Fakat insan, hem zahirperest, [dış görünüşe ehemmiyet veren] hem hodgâm [bencil] olduğundan, zahire bakıp çirkinlikle hükmeder. Hodgâmlık [bencil] cihetiyle, yalnız kendine bakan netice ile muhakeme ederek şer olduğuna hükmeder. Halbuki, eşyanın insana ait gayesi bir ise, Sâniinin [her şeyi mükemmel ve san’atlı bir şekilde yaratan Allah] esmâsına ait binlerdir. Meselâ, kudret-i fâtıranın [yaratıcı kudret] büyük mu’cizelerinden olan dikenli otları ve ağaçları muzır, [zararlı] mânâsız telâkki [anlama, kabul etme] eder. Halbuki onlar, otların ve ağaçların mücehhez [cihazlanmış, donanmış] kahramanlarıdırlar. Meselâ, atmaca kuşu serçelere tasliti, [musallat olma, sataşma] zahiren rahmete uygun gelmez. Halbuki, serçe kuşunun istidadı, [kabiliyet] o taslitle [musallat olma, sataşma] inkişaf [açığa çıkma] eder. Meselâ, “kar”ı pek bâridâne [soğukça] ve tatsız telâkki [anlama, kabul etme] ederler. Halbuki, o bârid, tatsız perdesi altında o kadar hararetli gayeler ve öyle şeker gibi tatlı neticeler vardır ki, tarif edilmez.

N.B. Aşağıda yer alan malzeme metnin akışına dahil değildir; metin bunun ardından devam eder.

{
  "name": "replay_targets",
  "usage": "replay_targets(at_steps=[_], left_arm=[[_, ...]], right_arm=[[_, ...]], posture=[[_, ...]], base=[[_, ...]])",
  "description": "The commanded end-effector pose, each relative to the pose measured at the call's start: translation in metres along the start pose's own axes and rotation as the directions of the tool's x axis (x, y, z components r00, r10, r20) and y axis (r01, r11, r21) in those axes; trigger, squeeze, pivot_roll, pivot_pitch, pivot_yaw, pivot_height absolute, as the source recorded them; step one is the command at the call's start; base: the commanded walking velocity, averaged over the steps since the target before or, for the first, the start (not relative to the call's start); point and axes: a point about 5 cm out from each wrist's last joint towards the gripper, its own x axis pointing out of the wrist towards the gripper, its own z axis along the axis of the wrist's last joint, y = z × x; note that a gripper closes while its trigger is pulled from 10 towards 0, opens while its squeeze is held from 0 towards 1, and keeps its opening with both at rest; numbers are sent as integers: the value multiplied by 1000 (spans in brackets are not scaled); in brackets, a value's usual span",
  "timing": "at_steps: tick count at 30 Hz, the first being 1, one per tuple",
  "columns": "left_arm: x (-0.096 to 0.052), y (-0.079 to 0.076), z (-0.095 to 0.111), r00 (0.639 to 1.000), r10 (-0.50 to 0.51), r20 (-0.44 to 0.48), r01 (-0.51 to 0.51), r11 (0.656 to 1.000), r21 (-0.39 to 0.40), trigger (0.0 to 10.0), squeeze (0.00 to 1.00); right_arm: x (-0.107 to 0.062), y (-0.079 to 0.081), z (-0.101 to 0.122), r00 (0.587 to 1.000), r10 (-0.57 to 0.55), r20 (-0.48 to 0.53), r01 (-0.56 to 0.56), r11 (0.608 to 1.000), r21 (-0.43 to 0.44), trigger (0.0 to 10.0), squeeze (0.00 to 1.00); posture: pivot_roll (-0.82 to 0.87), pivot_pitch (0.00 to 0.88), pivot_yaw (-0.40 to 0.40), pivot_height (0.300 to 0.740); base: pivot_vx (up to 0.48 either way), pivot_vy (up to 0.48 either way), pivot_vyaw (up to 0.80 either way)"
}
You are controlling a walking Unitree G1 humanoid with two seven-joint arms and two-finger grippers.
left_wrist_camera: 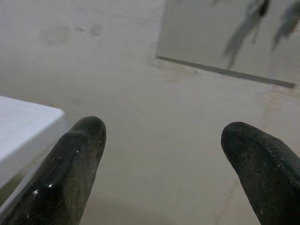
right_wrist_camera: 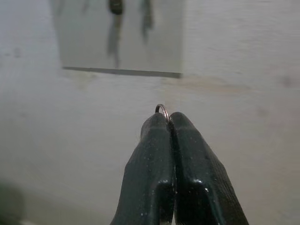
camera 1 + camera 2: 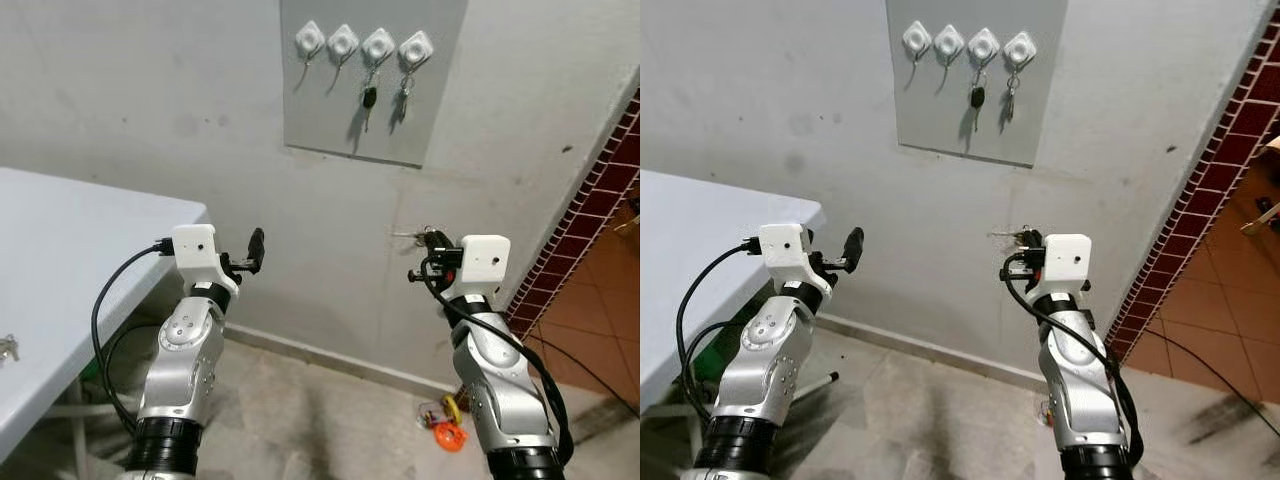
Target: Hang keys on a hook
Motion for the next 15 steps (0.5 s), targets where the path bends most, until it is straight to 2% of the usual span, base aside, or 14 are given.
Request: replay_targets(at_steps=[1, 15], left_arm=[[2, -2, 5, 1000, -7, 8, 7, 1000, 19, 10000, 0], [7, -8, 6, 999, -50, 7, 50, 999, 22, 10000, 0]], right_arm=[[0, -3, 6, 1000, -19, 18, 19, 1000, 3, 10000, 0], [-10, -7, 4, 998, -59, 15, 59, 998, 7, 10000, 0]], posture=[[-20, 0, 30, 732], [-54, 0, 56, 732]], base=[[0, 0, 0], [0, 0, 0]])
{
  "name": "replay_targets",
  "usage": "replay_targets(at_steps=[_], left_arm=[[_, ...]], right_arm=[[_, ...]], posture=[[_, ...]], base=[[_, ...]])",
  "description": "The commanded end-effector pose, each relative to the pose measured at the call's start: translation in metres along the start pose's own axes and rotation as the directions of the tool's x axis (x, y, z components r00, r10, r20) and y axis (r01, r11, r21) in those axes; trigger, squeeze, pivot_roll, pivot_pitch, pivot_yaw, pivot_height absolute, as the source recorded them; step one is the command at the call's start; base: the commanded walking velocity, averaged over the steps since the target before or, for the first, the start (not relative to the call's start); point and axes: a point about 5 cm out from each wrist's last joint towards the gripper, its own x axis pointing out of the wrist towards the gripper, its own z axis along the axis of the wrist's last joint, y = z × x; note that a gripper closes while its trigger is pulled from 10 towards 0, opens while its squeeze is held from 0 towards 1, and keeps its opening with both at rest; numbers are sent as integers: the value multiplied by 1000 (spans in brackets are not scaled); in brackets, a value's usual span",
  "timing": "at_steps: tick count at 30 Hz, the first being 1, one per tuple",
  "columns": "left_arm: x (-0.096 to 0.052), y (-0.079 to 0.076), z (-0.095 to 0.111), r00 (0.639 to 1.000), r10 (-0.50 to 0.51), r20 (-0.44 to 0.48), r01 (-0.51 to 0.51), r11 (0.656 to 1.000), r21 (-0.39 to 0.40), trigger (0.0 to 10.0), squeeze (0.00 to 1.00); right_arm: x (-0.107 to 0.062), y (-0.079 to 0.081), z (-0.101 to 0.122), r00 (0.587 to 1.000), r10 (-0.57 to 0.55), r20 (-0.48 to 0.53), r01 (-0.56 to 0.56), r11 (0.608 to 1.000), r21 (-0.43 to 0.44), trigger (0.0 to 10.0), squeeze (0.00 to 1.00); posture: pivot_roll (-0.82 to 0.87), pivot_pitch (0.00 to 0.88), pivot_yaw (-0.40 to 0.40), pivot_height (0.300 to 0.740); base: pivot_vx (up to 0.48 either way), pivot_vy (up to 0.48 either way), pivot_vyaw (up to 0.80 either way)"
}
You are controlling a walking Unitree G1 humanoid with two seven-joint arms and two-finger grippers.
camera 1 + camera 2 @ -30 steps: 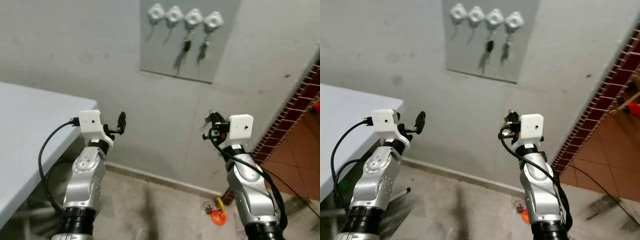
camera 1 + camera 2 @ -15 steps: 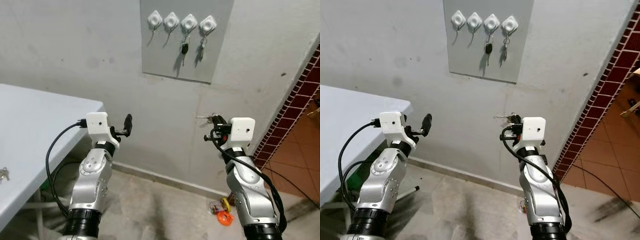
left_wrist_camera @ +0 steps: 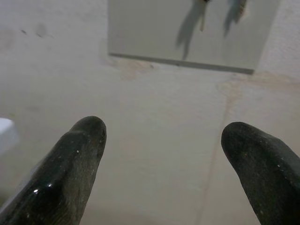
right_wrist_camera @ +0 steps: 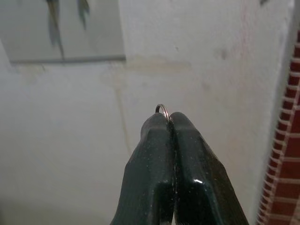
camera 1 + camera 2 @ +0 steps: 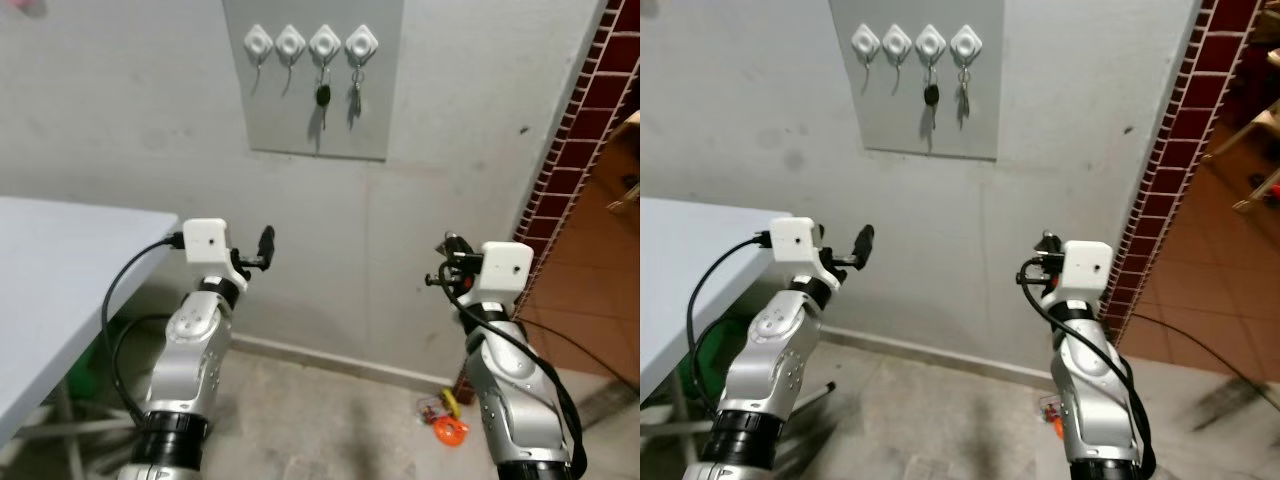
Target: Hang keys on a hook
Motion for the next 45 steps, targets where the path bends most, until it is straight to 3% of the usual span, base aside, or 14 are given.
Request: replay_targets(at_steps=[1, 7, 19, 35, 45], left_arm=[[1, 4, 2, 1000, 5, -1, -5, 1000, 20, 10000, 0], [0, 3, -3, 1000, 9, -26, -10, 999, -48, 10000, 0], [-1, 6, -5, 999, 33, -31, -35, 997, -64, 10000, 0], [0, 4, -3, 1000, 11, -25, -11, 1000, -16, 10000, 0], [0, 9, -4, 997, 74, -35, -75, 997, -27, 10000, 0]], right_arm=[[1, 5, 7, 1000, 9, 25, -10, 1000, 9, 10000, 0], [2, 5, 8, 1000, 16, 24, -16, 1000, 4, 10000, 0], [2, 8, 8, 999, 43, 18, -43, 999, -3, 10000, 0], [0, 10, 8, 999, 52, 13, -52, 999, -7, 10000, 0], [-2, 9, 8, 999, 53, 10, -53, 999, -9, 10000, 0]], posture=[[-53, 0, 54, 732], [-49, 0, 42, 732], [-44, 0, 32, 732], [-52, 0, 33, 732], [-50, 0, 32, 732]], base=[[0, 0, 0], [0, 162, 0], [0, 459, 0], [52, 0, 0], [238, 0, 0]])
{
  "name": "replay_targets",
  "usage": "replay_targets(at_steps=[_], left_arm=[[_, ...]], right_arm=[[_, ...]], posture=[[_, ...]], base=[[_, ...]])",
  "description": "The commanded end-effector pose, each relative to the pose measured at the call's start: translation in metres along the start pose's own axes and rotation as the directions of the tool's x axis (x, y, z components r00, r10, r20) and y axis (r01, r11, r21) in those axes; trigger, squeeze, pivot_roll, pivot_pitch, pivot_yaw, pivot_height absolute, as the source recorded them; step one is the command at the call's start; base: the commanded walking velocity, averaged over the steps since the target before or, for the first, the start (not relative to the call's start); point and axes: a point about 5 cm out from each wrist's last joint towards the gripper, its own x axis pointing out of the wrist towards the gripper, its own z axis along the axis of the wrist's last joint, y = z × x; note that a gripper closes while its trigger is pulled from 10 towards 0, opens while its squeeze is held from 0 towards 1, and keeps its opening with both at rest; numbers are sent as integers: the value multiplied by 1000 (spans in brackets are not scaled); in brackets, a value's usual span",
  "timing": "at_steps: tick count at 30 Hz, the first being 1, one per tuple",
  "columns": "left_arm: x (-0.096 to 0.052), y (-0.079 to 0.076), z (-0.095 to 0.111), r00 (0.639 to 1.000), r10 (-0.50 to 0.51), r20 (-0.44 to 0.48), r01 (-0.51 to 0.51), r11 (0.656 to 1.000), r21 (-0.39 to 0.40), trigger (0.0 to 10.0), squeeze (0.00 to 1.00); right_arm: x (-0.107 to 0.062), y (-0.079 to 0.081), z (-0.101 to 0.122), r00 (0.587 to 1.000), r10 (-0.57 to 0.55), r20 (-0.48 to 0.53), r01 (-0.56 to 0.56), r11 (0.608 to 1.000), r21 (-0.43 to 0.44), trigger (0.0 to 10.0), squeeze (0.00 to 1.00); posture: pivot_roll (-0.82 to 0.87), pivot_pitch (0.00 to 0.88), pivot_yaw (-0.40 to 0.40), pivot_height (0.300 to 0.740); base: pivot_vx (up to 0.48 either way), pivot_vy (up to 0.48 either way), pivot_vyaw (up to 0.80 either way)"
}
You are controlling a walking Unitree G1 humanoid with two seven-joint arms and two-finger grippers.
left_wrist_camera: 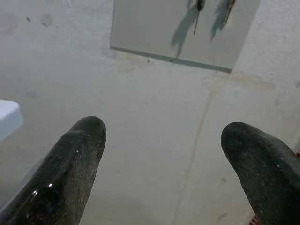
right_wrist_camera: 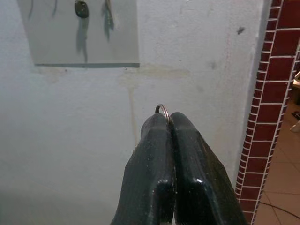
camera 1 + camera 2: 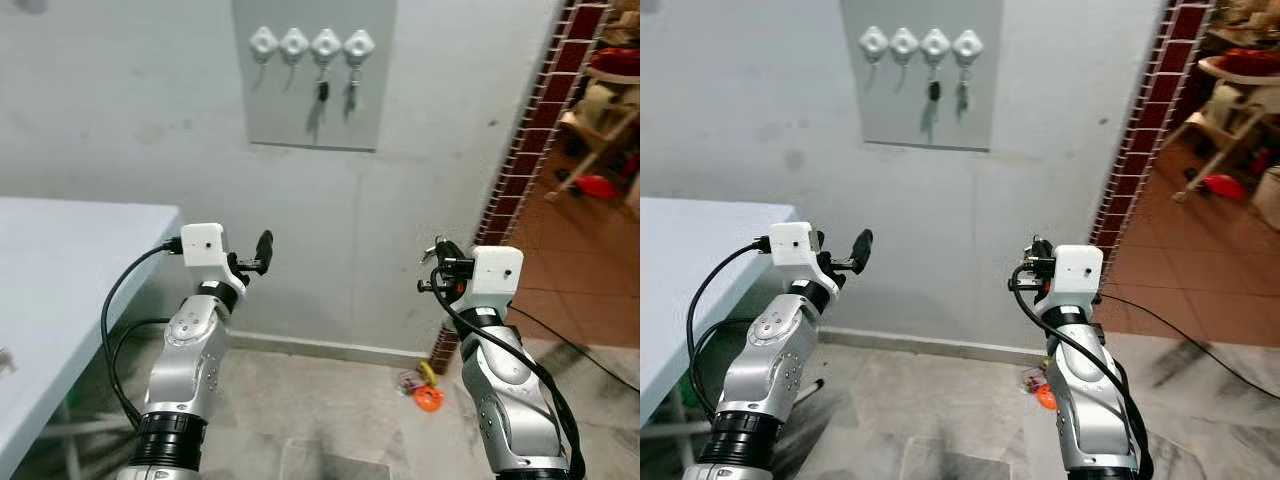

Hem insan, hodgâmlık [bencil] ve zahirperestliğiyle [dış görünüşe ehemmiyet veren] beraber, herşeyi kendine bakan yüzüyle muhakeme ettiğinden, pek çok mahz-ı edebî [edebin tâ kendisi] olan şeyleri hilâf-ı edep [edebe aykırı] zanneder. Meselâ, alet-i tenasül-ü insan, [insanın üreme organı] insan nazarında bahsi hacâlet-âverdir. [utanç] Fakat şu perde-i hacâlet, [utanç perdesi] insana bakan yüzdedir. Yoksa, hilkate, san’ata ve gayât-ı fıtrata [yaratılış gayeleri] bakan yüzler öyle perdelerdir ki, hikmet nazarıyla bakılsa ayn-ı edeptir, [edebin tâ kendisi] hacâlet [utanç] ona hiç temas etmez.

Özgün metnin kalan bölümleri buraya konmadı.